24 X 7 Central Helpline Number (033) 6680 0000

What causes kidney stones (and what to do)

If you’ve ever suffered from a kidney stone, you might be aware of the shooing and throbbing pain that it causes. Kidney stones can develop in anyone at any age, so understanding the do’s and don’ts is important for everyone. Many early signs can help prevent pain, discomfort, and life-long damage to the kidney. In this blog, we discuss the common causes of kidney stones. By understanding the main causes, one reduces the probability of developing kidney stones, while bringing a few alterations in your lifestyle.
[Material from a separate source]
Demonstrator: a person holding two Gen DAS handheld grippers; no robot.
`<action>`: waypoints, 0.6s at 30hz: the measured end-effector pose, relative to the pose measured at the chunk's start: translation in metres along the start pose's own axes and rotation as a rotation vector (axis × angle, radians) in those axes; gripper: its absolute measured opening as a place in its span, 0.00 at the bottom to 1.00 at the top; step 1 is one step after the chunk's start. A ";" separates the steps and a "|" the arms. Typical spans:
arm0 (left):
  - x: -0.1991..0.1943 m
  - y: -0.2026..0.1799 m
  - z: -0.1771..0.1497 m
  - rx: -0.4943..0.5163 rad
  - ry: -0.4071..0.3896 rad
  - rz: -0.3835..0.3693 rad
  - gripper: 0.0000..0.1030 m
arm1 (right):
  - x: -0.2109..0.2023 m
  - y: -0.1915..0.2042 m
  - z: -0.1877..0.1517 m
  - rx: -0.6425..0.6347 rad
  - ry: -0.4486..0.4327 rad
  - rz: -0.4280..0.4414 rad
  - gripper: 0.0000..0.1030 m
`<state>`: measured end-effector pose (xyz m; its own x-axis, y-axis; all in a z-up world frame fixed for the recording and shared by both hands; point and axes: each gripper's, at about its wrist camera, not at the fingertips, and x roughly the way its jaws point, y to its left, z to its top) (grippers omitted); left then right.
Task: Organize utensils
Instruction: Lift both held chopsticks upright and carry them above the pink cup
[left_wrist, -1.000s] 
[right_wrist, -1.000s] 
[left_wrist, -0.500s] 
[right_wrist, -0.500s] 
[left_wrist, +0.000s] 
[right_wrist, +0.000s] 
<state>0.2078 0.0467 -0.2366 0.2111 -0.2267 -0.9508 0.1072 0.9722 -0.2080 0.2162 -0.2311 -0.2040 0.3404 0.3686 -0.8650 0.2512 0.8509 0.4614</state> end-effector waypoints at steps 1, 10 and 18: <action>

Kidney stones vary in shapes and sizes, ranging from a grain of sand to a large golf ball. Generally, the accumulation of undissolved salts and other minerals in urine forms kidney stones. Some medicines help stones pass through the urinary tract. While they can cause excruciating pain, these won’t damage the passage.

Causes

Often there is no single cause behind development of stones but, several factors come together to increase the risk. In men, risk percentage is higher than in women. Stones form when urine contains excess crystal-forming substances, including calcium, oxalate or uric acid, along with the deprivation of fluid that helps in diluting these substances, explain Urologists of AMRI Hospitals.

Some factors that are generally linked with an increased risk of developing kidney stones are:

• Inadequate water intake

Many people don’t drink enough water throughout the day, which is one of the leading factors behind stone formation in kidney, particularly, when you are living in a warm and dry climate. This can lead to low urine volume. As a result, salts remain undissolved, creating a higher risk of forming stones.

• Obesity

Excess weight may create an abnormal change in acid level in the urine, leading to stone formation. Larger waist size, sudden weight gain, or high BMI (Body mass index) is associated with a greater risk of kidney stones.

• Family History

Chances of kidney stones developing are much higher if someone in the family has a history of kidney stones. Also, if you have previously suffered from kidney stones, your doctor will advise taking precautions to avoid the risk of stones forming in the future.

• Medication/Supplements

Some commonly-used medicines and dietary supplements used to treat depression or migraines are calcium-based antacids, prolonged use of which can lead to stone formation in the kidneys. Also, people who regularly workout in gyms are advised certain supplements that might increase the risk of kidney stones, if not taken under a doctor’s supervision.

• Dietary patterns

Consumption of food items high in protein, sodium, calcium, or sugar in daily diet increases your risk of all kinds of kidney stones. A high-sodium diet (smoked/canned food, salted snacks, frozen meat, restaurant prepared meals, ready-to-eat packs, pickles, or sauces) increases the build-up of calcium in your kidney. The undiluted or excess calcium significantly raises the chances of stone formation.

• Bowel Conditions

Chronic diarrhoea, inflammatory bowel disease, ulcerative colitis, urinary tract infections, or gastric bypass surgery can suddenly affect the digestive channel, and start absorbing more oxalate from the intestine than usual. The risk of developing calcium or oxalate stones is higher in such cases.

What to Do:

Managing or removing smaller kidney stones is easier with the help of certain medications that speed up the passing of stones naturally. Also, plenty of fluid intake and pain relief medications help in the process. You might be advised to make changes in your diet, avoiding high-sodium items or packaged snacks.

Large stones, however, may need surgical intervention as a successful treatment option, including shock wave lithotripsy (SWL), ureteroscopy, or percutaneous nephrolithotomy (PCNL).